Where Is The Daily Temperature Change The Most Significant In Rock Weathering?
Chapter 5 Weathering and Soil
5.1 Mechanical Weathering
Intrusive igneous rocks course at depths of several hundreds of metres to several tens of kilometres. Sediments are turned into sedimentary rocks only when they are buried by other sediments to depths in excess of several hundreds of metres. Almost metamorphic rocks are formed at depths of kilometres to tens of kilometres. Weathering cannot even begin until these rocks are uplifted through various processes of mountain building — most of which are related to plate tectonics — and the overlying fabric has been eroded abroad and the rock is exposed as an outcrop.[ane]

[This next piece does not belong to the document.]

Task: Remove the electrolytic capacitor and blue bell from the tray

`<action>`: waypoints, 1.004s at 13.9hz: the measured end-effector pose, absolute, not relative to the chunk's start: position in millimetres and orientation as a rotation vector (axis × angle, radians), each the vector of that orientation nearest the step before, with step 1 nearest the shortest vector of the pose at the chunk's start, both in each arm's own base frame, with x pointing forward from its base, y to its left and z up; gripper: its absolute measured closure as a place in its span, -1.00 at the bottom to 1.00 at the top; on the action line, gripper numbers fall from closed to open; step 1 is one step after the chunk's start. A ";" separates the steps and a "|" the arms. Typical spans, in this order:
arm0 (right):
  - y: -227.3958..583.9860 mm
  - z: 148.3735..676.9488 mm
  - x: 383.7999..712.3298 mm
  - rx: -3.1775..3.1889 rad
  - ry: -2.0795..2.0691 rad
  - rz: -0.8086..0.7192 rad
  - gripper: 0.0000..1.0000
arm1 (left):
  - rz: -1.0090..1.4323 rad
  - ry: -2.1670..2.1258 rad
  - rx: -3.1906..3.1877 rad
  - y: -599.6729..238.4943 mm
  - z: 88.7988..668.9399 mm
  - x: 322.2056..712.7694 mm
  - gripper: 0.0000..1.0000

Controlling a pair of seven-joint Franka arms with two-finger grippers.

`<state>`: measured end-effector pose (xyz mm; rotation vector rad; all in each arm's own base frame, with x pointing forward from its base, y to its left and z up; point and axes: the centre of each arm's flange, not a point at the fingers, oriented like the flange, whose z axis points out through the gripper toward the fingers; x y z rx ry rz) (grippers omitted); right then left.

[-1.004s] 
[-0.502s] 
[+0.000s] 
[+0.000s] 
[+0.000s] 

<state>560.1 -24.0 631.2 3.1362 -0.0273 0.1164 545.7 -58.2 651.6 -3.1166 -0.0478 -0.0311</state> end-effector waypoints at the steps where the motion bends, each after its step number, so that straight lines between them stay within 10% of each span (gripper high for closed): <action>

The important agents of mechanical weathering are:
- The decrease in force per unit area that results from removal of overlying rock
- Freezing and thawing of h2o in cracks in the rock
- Formation of salt crystals within the rock
- Cracking from found roots and exposure by burrowing animals
When a mass of rock is exposed past weathering and removal of the overlying rock, there is a decrease in the confining pressure on the rock, and the rock expands. This unloading promotes slap-up of the rock, known equally exfoliation, as shown in the granitic rock in Figure 5.three.
Granitic rock tends to exfoliate parallel to the exposed surface considering the rock is typically homogenous, and information technology doesn't take predetermined planes along which it must fracture. Sedimentary and metamorphic rocks, on the other paw, tend to exfoliate along predetermined planes (Effigy 5.iv).
Frost wedging is the process by which water seeps into cracks in a rock, expands on freezing, and thus enlarges the cracks (Figure five.5). The effectiveness of frost wedging is related to the frequency of freezing and thawing. Frost wedging is most effective in a climate like Canada's. In warm areas where freezing is exceptional, in very cold areas where thawing is infrequent, or in very dry areas, where in that location is little water to seep into cracks, the role of frost wedging is limited.
In many parts of Canada, the transition between freezing night temperatures and thawing daytime temperatures is frequent — tens to hundreds of times a year. Fifty-fifty in warm coastal areas of southern B.C., freezing and thawing transitions are common at higher elevations. A common feature in areas of constructive frost wedging is a talus slope — a fan-shaped deposit of fragments removed by frost wedging from the steep rocky slopes to a higher place (Figure 5.half dozen).
A related process, frost heaving, takes place within unconsolidated materials on gentle slopes. In this instance, h2o in the soil freezes and expands, pushing the overlying material up. Frost heaving is responsible for winter damage to roads all over Due north America.
When salt water seeps into rocks and so evaporates on a hot sunny day, salt crystals grow within cracks and pores in the rock. The growth of these crystals exerts pressure on the rock and tin can push grains apart, causing the rock to weaken and interruption. There are many examples of this on the rocky shorelines of Vancouver Isle and the Gulf Islands, where sandstone outcrops are common and salty seawater is readily available (Figure five.7). Salt weathering can also occur abroad from the coast, because most environments have some salt in them.
The effects of plants and animals are significant in mechanical weathering. Roots can forcefulness their manner into even the tiniest cracks, then they exert tremendous force per unit area on the rocks as they grow, widening the cracks and breaking the rock (Figure 5.8). Although animals do non normally burrow through solid rock, they can excavate and remove huge volumes of soil, and thus betrayal the rock to weathering past other mechanisms.
Mechanical weathering is greatly facilitated by erosion, which is the removal of weathering products, allowing for the exposure of more stone for weathering. A adept example of this is shown in Effigy 5.6. On the steep rock faces at the elevation of the cliff, stone fragments have been broken off by ice wedging, and so removed by gravity. This is a form of mass wasting, which is discussed in more particular in Chapter xv. Other of import agents of erosion that likewise have the event of removing the products of weathering include water in streams (Chapter 13), ice in glaciers (Chapter xvi), and waves on the coasts (Chapter 17).
Do 5.i Mechanical Weathering
This photo shows granitic rock at the top of Stawamus Main near Squamish, B.C. Place the mechanical weathering processes that you can see taking place, or yous call back probably take place at this location.